__About this exercise__.
Go line by line through the entries below and copy those containing the string "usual".

(Dataset excerpts)
****************************************
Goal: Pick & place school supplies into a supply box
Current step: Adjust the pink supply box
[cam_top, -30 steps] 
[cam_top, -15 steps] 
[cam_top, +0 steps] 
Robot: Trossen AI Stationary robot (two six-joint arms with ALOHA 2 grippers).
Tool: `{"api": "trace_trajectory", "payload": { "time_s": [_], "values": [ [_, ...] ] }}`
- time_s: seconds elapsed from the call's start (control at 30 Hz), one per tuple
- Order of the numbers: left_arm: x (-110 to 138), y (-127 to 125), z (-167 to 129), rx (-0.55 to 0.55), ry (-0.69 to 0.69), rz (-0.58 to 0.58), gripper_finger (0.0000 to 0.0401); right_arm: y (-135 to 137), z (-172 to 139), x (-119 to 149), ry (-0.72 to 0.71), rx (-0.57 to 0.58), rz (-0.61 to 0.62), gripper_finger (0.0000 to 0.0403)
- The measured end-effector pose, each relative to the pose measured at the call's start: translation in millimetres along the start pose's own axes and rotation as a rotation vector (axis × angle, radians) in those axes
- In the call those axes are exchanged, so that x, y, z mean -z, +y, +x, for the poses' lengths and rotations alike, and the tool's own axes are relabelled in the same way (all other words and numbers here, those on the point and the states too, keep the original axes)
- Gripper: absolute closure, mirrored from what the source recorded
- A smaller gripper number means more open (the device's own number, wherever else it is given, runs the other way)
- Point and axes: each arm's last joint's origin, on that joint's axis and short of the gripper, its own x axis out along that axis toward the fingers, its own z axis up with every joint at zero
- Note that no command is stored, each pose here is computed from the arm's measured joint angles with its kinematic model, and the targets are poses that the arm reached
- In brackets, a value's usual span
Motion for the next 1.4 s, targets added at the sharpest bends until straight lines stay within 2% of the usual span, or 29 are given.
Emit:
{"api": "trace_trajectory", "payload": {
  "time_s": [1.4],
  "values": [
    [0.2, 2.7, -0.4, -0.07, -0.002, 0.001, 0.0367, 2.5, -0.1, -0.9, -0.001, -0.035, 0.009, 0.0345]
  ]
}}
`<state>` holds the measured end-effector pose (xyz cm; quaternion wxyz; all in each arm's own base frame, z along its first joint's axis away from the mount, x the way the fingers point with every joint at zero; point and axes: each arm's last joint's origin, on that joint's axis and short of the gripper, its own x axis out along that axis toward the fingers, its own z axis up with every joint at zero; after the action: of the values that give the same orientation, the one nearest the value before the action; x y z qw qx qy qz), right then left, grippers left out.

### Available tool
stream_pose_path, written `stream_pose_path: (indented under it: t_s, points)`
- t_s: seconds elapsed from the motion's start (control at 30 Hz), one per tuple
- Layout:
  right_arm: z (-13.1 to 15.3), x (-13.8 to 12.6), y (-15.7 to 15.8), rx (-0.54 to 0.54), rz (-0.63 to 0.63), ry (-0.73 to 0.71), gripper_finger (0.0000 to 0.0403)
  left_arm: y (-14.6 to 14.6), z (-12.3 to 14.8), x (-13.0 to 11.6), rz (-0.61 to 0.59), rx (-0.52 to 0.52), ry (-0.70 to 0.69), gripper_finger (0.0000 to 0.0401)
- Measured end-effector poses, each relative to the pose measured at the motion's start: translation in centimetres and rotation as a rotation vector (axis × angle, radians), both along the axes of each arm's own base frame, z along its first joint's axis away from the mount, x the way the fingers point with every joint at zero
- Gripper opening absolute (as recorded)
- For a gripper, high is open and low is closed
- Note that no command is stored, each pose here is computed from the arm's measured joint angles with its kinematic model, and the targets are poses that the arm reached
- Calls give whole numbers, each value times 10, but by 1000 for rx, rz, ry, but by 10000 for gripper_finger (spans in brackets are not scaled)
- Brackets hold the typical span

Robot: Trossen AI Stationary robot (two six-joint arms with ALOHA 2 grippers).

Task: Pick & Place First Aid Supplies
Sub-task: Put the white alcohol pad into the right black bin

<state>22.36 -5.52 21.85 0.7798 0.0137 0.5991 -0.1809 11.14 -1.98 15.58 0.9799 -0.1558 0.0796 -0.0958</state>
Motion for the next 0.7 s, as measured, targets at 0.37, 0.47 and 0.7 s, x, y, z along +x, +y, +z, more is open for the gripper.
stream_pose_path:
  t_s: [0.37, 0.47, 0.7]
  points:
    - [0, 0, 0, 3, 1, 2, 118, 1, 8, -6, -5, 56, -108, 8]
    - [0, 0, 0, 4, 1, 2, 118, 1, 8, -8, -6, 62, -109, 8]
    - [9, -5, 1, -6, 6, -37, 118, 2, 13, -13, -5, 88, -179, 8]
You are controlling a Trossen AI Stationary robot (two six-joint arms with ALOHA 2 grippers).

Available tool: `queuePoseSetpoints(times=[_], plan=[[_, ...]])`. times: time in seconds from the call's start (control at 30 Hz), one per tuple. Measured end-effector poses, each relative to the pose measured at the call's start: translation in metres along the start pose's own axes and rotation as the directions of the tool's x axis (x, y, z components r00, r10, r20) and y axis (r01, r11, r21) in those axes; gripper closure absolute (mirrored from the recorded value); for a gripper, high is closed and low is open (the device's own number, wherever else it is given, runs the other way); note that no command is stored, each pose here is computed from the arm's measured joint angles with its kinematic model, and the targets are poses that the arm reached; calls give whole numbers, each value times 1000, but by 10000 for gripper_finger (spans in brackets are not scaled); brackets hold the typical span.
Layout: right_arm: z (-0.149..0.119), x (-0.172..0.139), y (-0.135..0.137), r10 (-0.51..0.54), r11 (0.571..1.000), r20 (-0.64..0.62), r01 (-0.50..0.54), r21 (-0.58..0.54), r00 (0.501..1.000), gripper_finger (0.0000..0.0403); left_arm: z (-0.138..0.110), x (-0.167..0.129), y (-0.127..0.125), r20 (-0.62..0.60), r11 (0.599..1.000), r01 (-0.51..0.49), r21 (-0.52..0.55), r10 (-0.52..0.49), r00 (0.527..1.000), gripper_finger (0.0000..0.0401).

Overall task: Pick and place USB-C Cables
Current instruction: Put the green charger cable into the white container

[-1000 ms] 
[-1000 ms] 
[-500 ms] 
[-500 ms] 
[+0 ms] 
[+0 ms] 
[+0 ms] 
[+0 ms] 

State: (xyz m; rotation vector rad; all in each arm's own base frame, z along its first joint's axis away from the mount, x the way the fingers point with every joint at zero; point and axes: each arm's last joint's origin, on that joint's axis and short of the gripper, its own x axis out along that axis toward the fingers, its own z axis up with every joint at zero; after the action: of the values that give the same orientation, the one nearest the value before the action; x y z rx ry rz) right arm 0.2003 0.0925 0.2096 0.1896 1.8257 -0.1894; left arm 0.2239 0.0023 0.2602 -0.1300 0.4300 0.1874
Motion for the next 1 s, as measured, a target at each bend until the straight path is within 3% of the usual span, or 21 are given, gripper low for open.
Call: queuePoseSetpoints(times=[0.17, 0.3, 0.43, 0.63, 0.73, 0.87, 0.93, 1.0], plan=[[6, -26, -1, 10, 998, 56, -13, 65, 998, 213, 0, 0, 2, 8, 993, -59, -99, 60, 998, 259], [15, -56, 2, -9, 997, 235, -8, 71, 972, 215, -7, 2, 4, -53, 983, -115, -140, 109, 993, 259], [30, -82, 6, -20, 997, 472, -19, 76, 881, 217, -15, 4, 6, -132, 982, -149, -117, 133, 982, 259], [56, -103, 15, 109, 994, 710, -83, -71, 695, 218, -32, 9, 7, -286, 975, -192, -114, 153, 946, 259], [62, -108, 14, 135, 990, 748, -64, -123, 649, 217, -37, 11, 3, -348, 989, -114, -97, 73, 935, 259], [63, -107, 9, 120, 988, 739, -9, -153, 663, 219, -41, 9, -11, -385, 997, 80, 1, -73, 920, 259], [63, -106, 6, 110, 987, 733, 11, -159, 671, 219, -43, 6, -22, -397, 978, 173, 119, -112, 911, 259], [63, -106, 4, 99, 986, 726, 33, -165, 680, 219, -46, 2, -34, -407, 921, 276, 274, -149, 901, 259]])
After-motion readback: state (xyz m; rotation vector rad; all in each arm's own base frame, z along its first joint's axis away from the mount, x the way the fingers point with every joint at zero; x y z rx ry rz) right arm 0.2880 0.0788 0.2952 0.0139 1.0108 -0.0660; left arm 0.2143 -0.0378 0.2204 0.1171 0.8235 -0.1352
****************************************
__Reply__.
- In brackets, a value's usual span
Motion for the next 1.4 s, targets added at the sharpest bends until straight lines stay within 2% of the usual span, or 29 are given.
Motion for the next 1 s, as measured, a target at each bend until the straight path is within 3% of the usual span, or 21 are given, gripper low for open.

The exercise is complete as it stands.